::: SOURCE DATA :::

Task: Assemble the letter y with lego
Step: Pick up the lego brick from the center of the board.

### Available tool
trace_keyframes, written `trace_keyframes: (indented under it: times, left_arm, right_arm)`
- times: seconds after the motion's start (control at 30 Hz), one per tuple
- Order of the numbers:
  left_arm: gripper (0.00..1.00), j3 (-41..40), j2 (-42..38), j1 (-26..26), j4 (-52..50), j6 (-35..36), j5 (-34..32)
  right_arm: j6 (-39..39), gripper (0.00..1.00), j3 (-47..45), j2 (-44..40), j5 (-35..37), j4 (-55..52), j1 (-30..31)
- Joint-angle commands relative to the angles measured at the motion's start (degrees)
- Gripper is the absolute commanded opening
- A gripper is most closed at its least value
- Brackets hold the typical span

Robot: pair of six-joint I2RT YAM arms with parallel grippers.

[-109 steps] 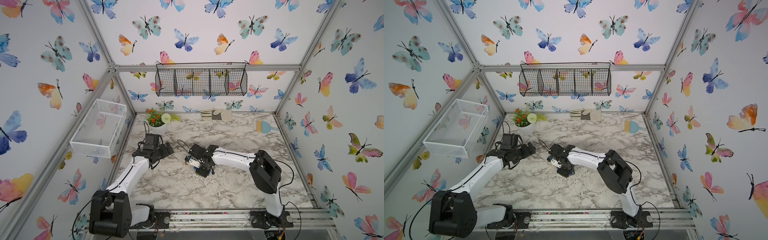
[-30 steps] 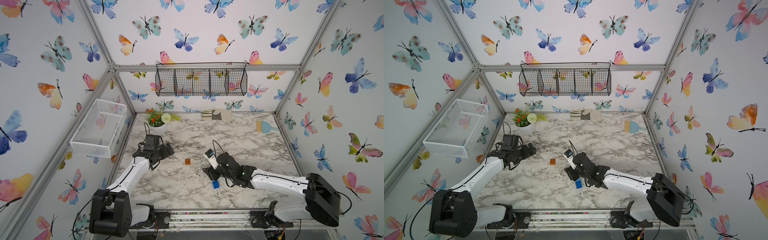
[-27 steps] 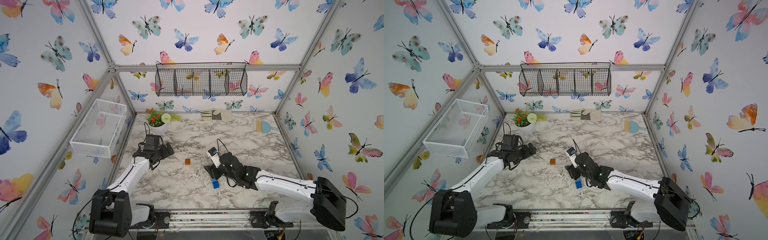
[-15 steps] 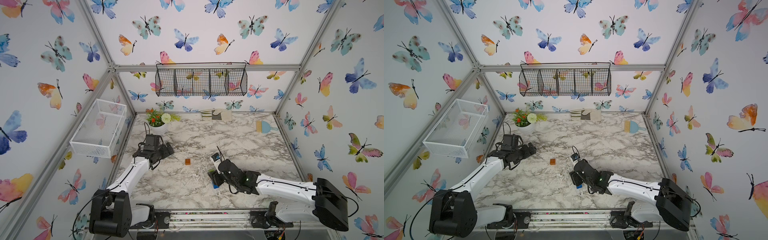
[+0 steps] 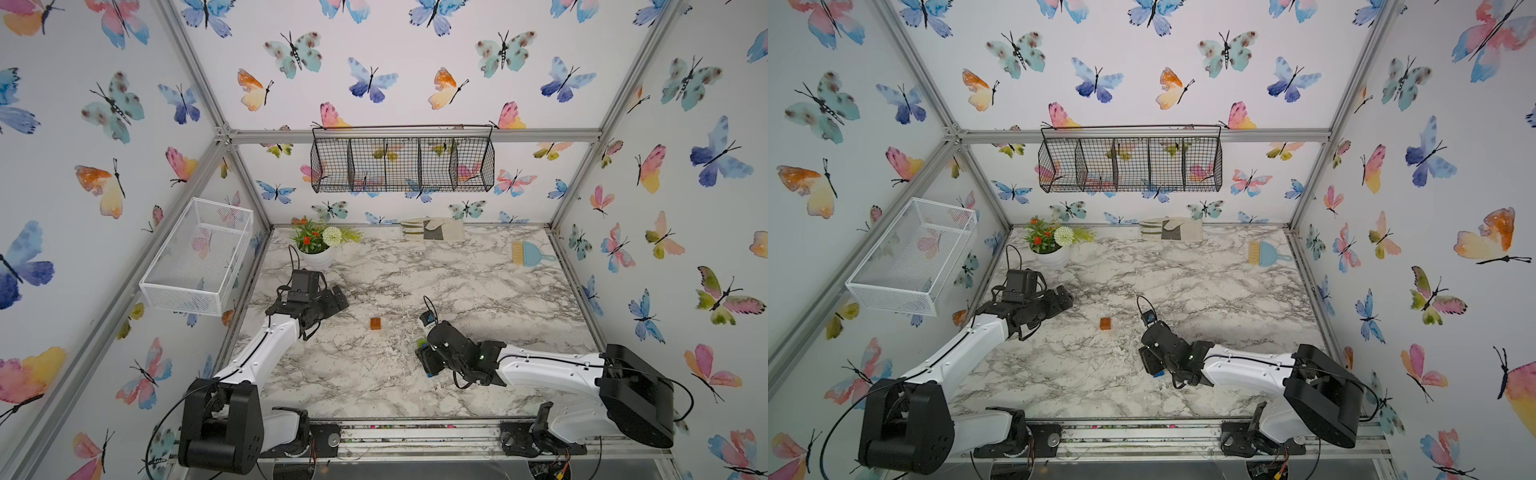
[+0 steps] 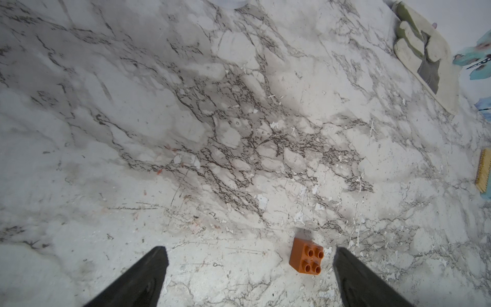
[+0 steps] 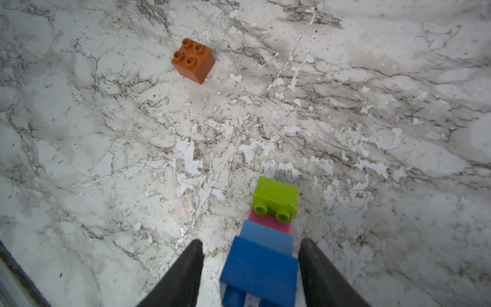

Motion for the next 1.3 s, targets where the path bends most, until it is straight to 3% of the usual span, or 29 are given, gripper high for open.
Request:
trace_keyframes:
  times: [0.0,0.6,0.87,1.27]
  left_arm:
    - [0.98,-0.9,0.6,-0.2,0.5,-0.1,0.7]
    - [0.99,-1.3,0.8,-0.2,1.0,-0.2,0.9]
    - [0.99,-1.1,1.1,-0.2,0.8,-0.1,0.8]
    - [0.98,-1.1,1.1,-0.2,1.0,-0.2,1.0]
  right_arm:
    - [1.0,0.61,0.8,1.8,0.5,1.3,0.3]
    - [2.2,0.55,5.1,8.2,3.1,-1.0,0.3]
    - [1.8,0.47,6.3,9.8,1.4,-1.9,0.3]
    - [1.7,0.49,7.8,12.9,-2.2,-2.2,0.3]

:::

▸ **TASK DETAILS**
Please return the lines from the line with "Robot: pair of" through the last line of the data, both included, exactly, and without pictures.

▸ **ANSWER SECTION**
Robot: pair of six-joint I2RT YAM arms with parallel grippers.

[-109 steps] 
[-30 steps] 
[-27 steps] 
[-15 steps] 
[+0 steps] 
[+0 steps] 
[+0 steps] 

Motion for the next 1.3 s, targets where the path bends most, until it is straight to 3% of the usual span, or 29 are given, gripper high for open.
Request:
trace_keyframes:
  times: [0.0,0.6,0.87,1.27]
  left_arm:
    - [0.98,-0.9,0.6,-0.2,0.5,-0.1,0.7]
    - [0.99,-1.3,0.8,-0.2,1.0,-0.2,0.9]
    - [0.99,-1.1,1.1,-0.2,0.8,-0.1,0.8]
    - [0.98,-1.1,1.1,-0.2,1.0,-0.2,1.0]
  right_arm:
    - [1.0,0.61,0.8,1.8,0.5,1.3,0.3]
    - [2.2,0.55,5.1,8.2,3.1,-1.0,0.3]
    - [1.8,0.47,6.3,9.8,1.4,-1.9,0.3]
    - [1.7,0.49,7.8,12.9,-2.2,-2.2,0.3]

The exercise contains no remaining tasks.